Monday, June 2, 2008

Due Preps for Janette Turner Hospital

Janette Turner Hospital approaches fear from a different impulse in her prescient novel Due Preparations for the Plague. She situates terrorism and the fear it invokes as analogous to the plague, victims waiting for a vile death to take them indiscriminately from their lives. When she began writing the novel prior to the events of September 11, 2001, she could not have known how her ideas would resonate with the largest media event of our time and that the culture of fear would grow so pervasive as to make her critique all the more salient. After 9/11, she did not deny the impact of that day on finishing the text. In an interview with Eleanor Hall, Turner Hospital describes her reaction to the recorded voices of the victims experiencing the tragedy, “there was a sort of radiant calm to them and they wanted to tell the people they loved that they loved them, and I was unprepared for that, you know, and it altered very much the tone of the end of the novel.” Turner Hospital heard the opposite of fear in those voices, that impending death inside of a catastrophic event does not destroy the voice but empowers a final message of hope. Terrorism did not close off the voices of its victims; the voices rose up from the aftermath of the event to inspire and comfort n a time of uncertainty, especially for the families of victims, but also for those left wondering what would become of the world.

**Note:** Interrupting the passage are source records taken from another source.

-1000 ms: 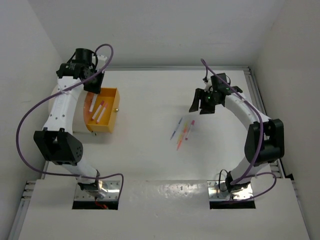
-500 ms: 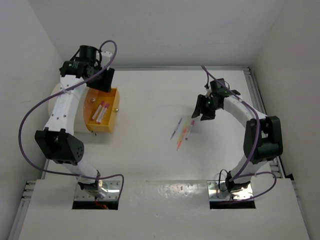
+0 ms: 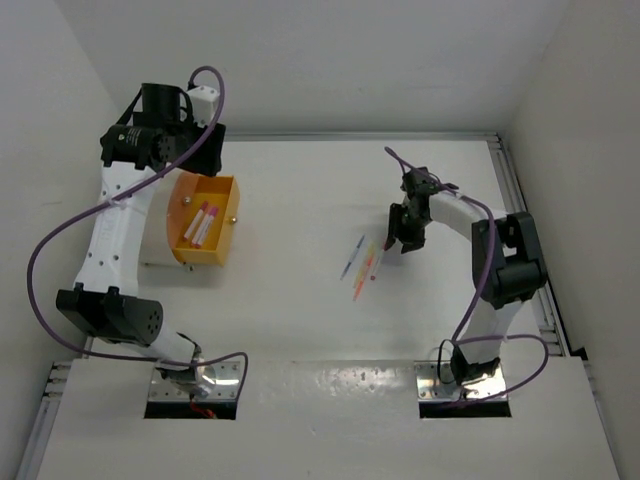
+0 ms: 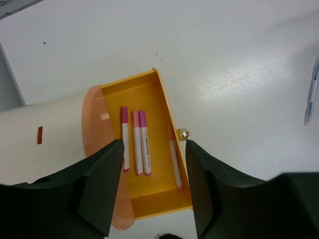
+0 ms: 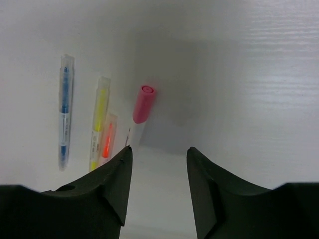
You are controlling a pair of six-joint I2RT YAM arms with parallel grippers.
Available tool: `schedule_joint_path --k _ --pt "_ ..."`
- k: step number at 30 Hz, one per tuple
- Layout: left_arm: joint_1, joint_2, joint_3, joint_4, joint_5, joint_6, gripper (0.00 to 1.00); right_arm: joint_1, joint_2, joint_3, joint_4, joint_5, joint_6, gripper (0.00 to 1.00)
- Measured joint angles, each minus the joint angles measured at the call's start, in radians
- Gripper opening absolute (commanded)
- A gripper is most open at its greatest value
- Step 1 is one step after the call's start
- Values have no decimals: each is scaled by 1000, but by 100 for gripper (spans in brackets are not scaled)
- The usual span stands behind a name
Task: Sort the stationery into containers
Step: Pick up the pen from the center of the board.
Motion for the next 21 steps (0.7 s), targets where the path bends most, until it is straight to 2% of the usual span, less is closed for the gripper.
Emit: schedule_joint_path --k 5,10,18,21 --pt "-1 -11 -26 5 -2 1 59 36 43 40 6 36 -3 49" --pt "-1 -12 -41 6 -4 4 59 54 69 64 16 63 -20 40" --pt "-1 -21 -56 18 -16 7 60 68 131 90 32 96 -66 36" --pt "-1 -24 -56 18 -23 8 60 83 138 92 34 111 -81 31"
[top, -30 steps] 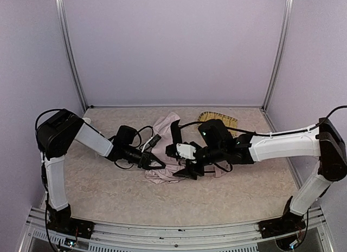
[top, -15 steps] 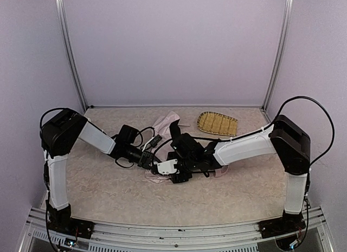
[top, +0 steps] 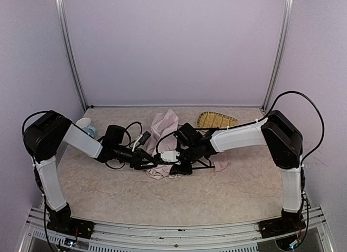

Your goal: Put away the umbrella

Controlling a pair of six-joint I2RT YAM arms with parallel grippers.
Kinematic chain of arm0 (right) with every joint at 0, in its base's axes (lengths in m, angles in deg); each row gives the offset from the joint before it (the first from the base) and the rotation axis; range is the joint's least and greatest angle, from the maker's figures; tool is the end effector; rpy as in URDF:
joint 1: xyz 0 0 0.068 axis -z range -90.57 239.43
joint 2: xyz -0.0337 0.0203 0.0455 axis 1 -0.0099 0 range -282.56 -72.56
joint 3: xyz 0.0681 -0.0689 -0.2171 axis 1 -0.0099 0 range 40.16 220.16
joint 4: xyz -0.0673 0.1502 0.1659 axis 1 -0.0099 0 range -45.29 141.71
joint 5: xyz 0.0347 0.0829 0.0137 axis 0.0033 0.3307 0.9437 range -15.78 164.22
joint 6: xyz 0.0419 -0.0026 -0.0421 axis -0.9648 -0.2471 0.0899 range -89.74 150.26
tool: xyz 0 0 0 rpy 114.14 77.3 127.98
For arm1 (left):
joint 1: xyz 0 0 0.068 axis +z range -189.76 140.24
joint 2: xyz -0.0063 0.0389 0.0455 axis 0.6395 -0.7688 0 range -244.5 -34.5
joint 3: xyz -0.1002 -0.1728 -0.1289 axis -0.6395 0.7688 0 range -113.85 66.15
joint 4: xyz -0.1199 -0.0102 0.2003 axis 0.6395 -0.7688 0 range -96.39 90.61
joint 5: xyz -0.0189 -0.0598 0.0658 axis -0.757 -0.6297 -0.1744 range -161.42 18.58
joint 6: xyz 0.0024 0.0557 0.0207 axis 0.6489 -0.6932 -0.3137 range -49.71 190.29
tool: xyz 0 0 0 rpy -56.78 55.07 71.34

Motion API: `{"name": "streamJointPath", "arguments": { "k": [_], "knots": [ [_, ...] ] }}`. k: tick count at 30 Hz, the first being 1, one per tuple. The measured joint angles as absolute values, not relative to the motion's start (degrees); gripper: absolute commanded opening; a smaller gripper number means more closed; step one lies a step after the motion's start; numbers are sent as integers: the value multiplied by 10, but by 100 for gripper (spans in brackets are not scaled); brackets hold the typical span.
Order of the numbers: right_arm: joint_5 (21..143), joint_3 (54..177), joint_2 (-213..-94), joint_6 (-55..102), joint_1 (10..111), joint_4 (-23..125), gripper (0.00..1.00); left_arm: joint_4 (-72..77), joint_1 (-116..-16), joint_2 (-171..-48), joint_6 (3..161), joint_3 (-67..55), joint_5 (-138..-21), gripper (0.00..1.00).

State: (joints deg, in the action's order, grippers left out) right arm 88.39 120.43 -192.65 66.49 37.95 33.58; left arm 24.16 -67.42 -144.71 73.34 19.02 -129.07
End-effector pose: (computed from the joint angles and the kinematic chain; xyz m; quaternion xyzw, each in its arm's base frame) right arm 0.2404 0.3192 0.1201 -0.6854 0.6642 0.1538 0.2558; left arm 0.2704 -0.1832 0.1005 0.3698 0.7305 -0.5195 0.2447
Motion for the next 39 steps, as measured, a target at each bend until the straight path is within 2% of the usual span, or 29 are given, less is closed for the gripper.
{"name": "streamJointPath", "arguments": {
  "k": [7,14,18,26,30,34,37,39],
  "knots": [
    [986,1232,-1932,607,407,248,23,449,-697,-1270,670,373,-1187,58],
    [1104,1282,-1970,575,427,137,23,442,-833,-1171,426,425,-1081,70],
    [1151,1287,-1980,567,427,97,23,427,-868,-1172,322,429,-1032,74],
    [1206,1300,-2000,565,430,63,26,313,-884,-1287,230,334,-973,75],
    [1227,1301,-2007,556,441,65,28,277,-884,-1314,232,318,-973,71],
    [1242,1300,-2008,533,452,73,39,243,-884,-1340,250,283,-971,66],
    [1246,1290,-2003,513,462,88,50,212,-882,-1365,271,254,-969,57],
    [1247,1266,-1985,501,467,114,55,188,-879,-1381,290,233,-971,48]
  ]
}}
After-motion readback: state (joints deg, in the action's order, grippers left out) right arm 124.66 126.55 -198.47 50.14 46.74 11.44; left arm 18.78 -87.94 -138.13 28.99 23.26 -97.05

Janette Turner Hospital challenges readers to look at the culture of fear that persists in the face of terrorism in a new light. The text examines the importance of critical engagement to take us beyond recognizing the event and into a space where critical engagement can begin to take us beyond the spectacle of terrorism. Both are stories of foreclosure that show how voices are closed off by the fear mongering mechanisms of society, the media and the government, and demonstrate the impact of silencing the voices of individuals.

Turner Hospital takes a transnational view of terrorism, one that crosses borders and forges connections across impossible boundaries to show the global reach of terrorism while envisioning its impact on two people. She explores how government conspiracy functions in the same manner as the spectacle to foreclose lives and empower fear in the aftermath of terrorism.

For Turner Hospital, the text takes a realistic look at the way we prepare for terrorism by asking, “how do we ready ourselves for what might happen tomorrow? What possible preparations can be made?” (401). Each demonstrates how fear is the means through which the unknown becomes palpable in a time of uncertainty, and when societal forces capitalize on fear, art needs to go beyond the foreclosure of the media and the government to critically engage the spectacle of terrorism, bringing about an ethical discourse that allows subjects to live without perpetual fear.